───── Given information

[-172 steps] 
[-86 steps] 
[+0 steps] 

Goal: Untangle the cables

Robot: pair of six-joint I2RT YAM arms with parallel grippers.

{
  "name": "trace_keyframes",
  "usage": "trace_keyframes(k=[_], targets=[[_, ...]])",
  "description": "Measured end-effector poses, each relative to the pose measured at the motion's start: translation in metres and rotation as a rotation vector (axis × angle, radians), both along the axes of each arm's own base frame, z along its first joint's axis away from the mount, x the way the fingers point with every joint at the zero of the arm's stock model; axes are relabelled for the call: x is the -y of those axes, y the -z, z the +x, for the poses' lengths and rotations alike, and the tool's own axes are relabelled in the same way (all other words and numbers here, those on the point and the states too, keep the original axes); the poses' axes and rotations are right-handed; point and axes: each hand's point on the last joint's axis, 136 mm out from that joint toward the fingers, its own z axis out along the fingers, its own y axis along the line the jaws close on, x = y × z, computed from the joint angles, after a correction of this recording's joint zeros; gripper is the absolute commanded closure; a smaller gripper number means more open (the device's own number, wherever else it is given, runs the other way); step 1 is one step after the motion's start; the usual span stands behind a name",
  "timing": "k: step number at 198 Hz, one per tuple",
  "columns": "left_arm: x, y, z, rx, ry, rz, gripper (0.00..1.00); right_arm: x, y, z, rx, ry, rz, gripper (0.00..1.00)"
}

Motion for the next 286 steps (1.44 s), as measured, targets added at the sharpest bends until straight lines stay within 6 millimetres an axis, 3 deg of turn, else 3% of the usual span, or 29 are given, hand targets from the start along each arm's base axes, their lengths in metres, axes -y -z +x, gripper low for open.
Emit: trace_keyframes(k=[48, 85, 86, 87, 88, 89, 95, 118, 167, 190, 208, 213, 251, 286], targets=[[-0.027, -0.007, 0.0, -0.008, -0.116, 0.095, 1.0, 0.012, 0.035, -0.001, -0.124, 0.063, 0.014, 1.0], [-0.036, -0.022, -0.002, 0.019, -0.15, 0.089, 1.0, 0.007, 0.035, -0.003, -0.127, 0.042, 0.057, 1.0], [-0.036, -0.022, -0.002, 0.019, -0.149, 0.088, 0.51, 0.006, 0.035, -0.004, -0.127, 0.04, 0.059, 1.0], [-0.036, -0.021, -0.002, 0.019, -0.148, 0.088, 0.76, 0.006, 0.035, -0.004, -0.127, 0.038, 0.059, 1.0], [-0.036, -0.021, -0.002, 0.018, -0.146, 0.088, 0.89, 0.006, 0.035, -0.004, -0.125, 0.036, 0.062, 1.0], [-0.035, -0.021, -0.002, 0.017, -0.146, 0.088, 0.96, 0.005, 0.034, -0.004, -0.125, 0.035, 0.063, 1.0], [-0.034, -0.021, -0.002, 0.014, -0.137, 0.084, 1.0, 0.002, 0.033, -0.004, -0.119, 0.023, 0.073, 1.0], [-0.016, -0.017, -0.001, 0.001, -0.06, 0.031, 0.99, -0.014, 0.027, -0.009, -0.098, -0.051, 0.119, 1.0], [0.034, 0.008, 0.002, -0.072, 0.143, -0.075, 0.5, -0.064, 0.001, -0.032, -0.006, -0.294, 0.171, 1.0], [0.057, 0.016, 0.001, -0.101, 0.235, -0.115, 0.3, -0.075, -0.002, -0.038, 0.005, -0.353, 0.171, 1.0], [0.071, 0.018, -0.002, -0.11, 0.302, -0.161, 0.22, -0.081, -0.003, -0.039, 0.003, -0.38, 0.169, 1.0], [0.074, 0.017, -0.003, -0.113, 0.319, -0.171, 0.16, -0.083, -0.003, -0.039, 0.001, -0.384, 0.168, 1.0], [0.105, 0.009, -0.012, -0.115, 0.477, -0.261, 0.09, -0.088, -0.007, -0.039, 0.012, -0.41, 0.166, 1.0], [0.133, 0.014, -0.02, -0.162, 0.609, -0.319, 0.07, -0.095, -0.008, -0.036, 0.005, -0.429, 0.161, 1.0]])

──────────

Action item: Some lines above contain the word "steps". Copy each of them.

Answer:
[-172 steps] 
[-86 steps] 
[+0 steps] 
Motion for the next 286 steps (1.44 s), as measured, targets added at the sharpest bends until straight lines stay within 6 millimetres an axis, 3 deg of turn, else 3% of the usual span, or 29 are given, hand targets from the start along each arm's base axes, their lengths in metres, axes -y -z +x, gripper low for open.

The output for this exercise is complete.